Os acordos entre a China e a Rússia, o fortalecimento dos Brics e os processos de integração na AL são elos do que pode chegar a ser um mundo multipolar.
Emir Sader - Carta Maior
31.05.2014
De imediato os EUA passaram a se valer de sua inquestionável superioridade, buscando transferir os conflitos para o enfrentamento milhar.
O ápice dessa política de militarização dos conflitos se deu no Afeganistão, no Iraque e na Líbia. Ainda que sob formas relativamente distintas, o desenlace dos conflitos se deu pela via militar – invasão, ocupação, bombardeio, derrubada dos governos.
Mesmo com desgastes, essa via se impunha até recentemente sem que aparecessem obstáculos para que a dominação norteamericana se impusesse. Até que o conflito com a Síria, que se encaminhava para um bombardeio do território desse país, teve uma virada inesperada, com uma proposta de acordo formulada pelo Ministro de Relações dos EUA e aceita pelos EUA.
Acontece que os desgastes anteriores começavam a desgastar a capacidade hegemônica dos EUA.
Foi muito significativo que a primeira rejeição a participar do bombardeio viesse do maior aliado estratégico dos EUA – da Grã Bretanha -, com a negativa do Parlamento britânico a acompanha os EUA em uma nova aventura, como consequência direta dos desgastes da invasão do Iraque, em que o ex-primeiro ministro Tony Blair saiu desgastado, por ter jogado seu prestígio numa versão que se revelou falsa.
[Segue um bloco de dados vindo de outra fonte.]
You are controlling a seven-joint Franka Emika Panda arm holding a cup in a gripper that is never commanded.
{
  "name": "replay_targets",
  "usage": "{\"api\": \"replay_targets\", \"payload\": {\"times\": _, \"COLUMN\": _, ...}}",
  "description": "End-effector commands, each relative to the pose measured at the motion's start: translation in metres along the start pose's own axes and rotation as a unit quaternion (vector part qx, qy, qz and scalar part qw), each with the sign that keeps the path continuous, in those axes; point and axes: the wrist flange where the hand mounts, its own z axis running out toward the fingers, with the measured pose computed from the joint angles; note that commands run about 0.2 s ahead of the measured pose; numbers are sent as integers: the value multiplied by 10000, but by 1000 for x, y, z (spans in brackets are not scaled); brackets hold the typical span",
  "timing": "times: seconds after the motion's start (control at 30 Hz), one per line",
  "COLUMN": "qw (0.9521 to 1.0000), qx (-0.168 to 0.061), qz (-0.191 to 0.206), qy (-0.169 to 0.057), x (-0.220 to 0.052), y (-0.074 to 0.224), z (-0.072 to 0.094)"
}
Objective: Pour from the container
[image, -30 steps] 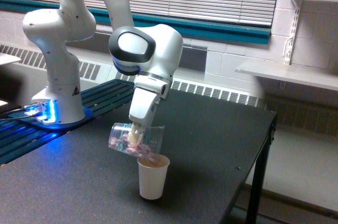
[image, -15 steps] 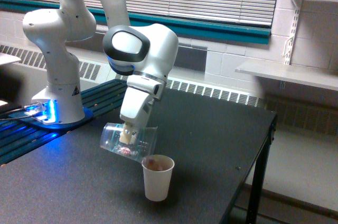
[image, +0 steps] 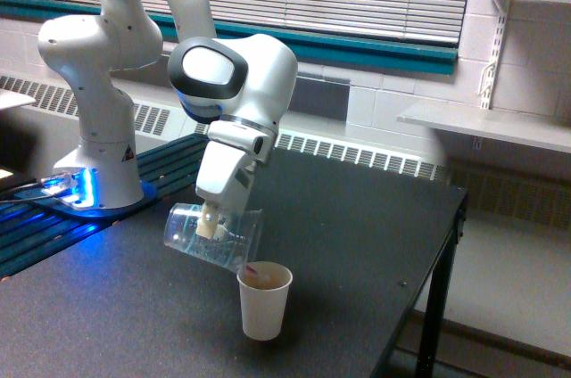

Obama teve que aceitar a oferta russa porque, além de tudo, não conseguiu apoio da opinião pública dos EUA, sem vontade de que o país se metesse em uma nova guerra, com consequências imprevisíveis, como tampouco dos militares, a quem a ideia de um “bombardeio cirúrgico” não tinha convencido. E, como relatou o próprio Obama, nem de sua família ele conseguiu apoio.
A passagem a um clima de acordo sobre a Síria se estendeu ao Irã – inclusive pelos vínculos diretos que tem os dois conflitos -, valendo-se também da eleição de um novo presidente no Irã.
Em ambos os casos, mesmo com dificuldades, há avanços, projetando paralelamente a Russia como novo grande protagonista da negociação dos conflitos contemporâneos. Pela primeira vez, desde o fim da guerra fria, os EUA tiveram que limitar sua ação baseada na força, para aceitar termos políticos de acordos negociados entre governos.
O caso da Ucrânia, mesmo com características distintas, confirma essa nova tendência. Com o final da guerra e a desaparição do campo socialista, as potências ocidentais avançaram com grande codícia sobre os países até ali participantes desse campo, incorporando-os à União Europeia e inclusive à Otan.
A Ucrânia é um caso especial, porque se localiza na fronteira da Rússia e porque a Crimeia tem um porto essencial para o país, em termos comerciais e militares. A forma violenta com que as forças pro-União Europeia atuaram – decretando inclusive a proibição do idioma russo – enfraqueceu mais ainda sua capacidade
A realidade é que se desatou uma dinâmica centrifuga, em que as potências ocidentais denunciam a ação da Russia como força que estaria impulsionando o desmembramento da Ucrânia. Conforme aumenta a ira da imprensa ocidental, se veem confrontados com a impossibilidade de intervir, gerando-se uma situação a mais de limites da ação dos EUA.
Conforme as potências ocidentais se viam limitadas a medidas inoquas de punição à Russia, Putin se reunia com Xi Jinping, para acertar um grande acordo energético, assim como uma estratégia de desdolarização do comércio entre os dois países.
Em todos os seus aspectos os acordos contribuem a configurar campos próprios de ação, em oposição ao boco dirigido pelos EUA. No próprio conflito ucraniano, enquanto os EUA contam com seus tradicionais aliados europeus – com distintos graus de coincidência – a Russia conta com os países do Brics.
Os acordos entre a China e a Rússia, o fortalecimento dos Brics e os processos de integração regional na América Latina são elos do que pode chegar a ser um mundo multipolar. Os próximos anos confirmarão ou não esta perspectiva.